- [Task objective]: Each line in the entries that has the word "text" has to be copied.

═════ Given entries ═════

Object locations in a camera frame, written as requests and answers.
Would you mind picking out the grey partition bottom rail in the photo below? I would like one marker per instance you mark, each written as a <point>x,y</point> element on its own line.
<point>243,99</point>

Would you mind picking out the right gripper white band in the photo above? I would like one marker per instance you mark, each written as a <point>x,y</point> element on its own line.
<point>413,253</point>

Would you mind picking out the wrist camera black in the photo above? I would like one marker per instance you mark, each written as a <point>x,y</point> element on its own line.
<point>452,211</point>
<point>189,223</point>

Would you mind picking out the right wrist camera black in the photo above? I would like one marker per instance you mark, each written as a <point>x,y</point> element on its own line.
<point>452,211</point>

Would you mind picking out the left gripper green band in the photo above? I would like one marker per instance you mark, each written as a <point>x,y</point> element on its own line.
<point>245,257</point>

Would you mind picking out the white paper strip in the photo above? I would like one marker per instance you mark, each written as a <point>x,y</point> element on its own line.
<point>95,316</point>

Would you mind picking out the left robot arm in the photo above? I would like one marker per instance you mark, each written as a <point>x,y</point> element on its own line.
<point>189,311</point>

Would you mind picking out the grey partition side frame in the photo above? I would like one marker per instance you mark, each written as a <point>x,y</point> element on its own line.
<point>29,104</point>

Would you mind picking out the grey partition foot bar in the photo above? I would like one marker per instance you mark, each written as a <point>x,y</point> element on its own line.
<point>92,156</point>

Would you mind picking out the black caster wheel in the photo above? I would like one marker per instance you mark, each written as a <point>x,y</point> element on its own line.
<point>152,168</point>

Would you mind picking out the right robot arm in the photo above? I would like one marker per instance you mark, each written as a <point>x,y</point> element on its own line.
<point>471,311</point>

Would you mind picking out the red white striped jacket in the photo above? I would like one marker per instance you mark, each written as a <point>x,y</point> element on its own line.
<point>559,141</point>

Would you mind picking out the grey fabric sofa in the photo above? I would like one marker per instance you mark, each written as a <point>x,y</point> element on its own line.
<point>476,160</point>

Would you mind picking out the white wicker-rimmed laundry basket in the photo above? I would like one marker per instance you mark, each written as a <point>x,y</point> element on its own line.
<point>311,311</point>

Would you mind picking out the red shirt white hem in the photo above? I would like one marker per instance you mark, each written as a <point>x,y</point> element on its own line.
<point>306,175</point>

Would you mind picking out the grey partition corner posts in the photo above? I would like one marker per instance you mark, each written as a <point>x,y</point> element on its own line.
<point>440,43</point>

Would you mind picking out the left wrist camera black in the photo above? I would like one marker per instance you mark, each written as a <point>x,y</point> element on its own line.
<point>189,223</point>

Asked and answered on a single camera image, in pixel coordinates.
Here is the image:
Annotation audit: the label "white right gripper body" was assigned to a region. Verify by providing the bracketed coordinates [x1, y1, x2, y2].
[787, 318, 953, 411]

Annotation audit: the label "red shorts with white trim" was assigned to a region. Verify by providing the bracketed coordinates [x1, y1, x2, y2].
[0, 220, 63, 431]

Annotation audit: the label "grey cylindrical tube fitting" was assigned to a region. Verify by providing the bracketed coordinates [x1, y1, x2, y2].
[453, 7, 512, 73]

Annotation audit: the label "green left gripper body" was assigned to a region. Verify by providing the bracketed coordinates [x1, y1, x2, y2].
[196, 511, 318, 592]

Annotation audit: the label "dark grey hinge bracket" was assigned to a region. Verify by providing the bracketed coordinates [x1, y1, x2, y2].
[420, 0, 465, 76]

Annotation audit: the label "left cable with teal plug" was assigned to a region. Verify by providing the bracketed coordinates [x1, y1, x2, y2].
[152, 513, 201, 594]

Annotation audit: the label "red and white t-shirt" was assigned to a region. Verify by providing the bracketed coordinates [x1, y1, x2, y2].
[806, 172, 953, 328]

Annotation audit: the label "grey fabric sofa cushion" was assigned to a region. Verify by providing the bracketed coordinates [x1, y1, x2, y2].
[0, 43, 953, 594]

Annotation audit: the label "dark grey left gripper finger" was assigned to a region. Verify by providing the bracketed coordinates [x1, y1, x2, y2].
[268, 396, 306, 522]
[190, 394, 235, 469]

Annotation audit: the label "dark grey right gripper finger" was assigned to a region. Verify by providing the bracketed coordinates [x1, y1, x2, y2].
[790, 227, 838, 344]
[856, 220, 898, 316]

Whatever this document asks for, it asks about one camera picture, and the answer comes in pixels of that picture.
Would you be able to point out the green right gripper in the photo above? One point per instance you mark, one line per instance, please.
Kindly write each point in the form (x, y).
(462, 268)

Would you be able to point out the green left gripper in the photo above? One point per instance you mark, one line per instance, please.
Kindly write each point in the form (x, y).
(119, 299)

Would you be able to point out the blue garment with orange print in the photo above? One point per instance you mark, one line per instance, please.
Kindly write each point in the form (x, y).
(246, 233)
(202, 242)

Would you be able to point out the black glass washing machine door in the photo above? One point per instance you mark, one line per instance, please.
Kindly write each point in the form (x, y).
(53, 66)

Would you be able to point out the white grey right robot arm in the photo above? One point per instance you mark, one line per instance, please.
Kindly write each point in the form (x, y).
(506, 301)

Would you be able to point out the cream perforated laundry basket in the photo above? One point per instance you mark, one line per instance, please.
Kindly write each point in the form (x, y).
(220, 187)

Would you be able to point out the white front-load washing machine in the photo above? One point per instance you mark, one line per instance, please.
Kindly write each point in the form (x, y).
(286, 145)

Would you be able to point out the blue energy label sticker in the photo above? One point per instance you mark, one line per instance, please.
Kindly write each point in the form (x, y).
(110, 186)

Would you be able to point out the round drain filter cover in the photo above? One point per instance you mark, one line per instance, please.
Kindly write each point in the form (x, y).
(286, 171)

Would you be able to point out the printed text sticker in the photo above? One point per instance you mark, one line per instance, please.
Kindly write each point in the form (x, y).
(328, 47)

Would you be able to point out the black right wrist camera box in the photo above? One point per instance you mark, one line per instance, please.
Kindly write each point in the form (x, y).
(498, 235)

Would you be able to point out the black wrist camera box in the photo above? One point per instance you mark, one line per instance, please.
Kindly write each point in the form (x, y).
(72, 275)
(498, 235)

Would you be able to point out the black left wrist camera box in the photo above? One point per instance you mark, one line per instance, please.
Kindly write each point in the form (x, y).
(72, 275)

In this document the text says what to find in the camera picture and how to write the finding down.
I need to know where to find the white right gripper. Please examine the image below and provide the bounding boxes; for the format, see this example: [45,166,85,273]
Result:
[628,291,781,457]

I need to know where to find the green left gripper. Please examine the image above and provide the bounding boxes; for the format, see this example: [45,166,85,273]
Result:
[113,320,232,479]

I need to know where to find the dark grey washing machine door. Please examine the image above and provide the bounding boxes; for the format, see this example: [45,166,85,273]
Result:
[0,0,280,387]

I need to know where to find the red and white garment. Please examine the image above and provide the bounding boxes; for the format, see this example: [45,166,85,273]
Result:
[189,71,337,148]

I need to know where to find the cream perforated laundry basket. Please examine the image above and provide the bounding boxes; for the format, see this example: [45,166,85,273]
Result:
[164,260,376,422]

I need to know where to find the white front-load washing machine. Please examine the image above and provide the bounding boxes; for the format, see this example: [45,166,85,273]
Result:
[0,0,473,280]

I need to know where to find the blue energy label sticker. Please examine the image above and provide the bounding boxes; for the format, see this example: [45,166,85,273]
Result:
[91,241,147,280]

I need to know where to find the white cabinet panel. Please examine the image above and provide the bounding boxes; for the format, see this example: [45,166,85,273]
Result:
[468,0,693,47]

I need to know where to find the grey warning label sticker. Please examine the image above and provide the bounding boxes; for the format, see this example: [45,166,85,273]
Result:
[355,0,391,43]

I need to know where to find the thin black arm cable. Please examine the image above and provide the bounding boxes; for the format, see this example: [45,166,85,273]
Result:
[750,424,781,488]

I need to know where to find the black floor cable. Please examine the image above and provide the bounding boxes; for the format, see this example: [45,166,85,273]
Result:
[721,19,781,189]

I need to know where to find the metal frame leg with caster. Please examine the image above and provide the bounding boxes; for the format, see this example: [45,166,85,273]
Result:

═════

- [Finished exercise]:
Would you be able to point out the printed text sticker in the photo above? One point per instance you mark, one line per instance, please.
In this document the text says what to find in the camera picture and how to write the finding down.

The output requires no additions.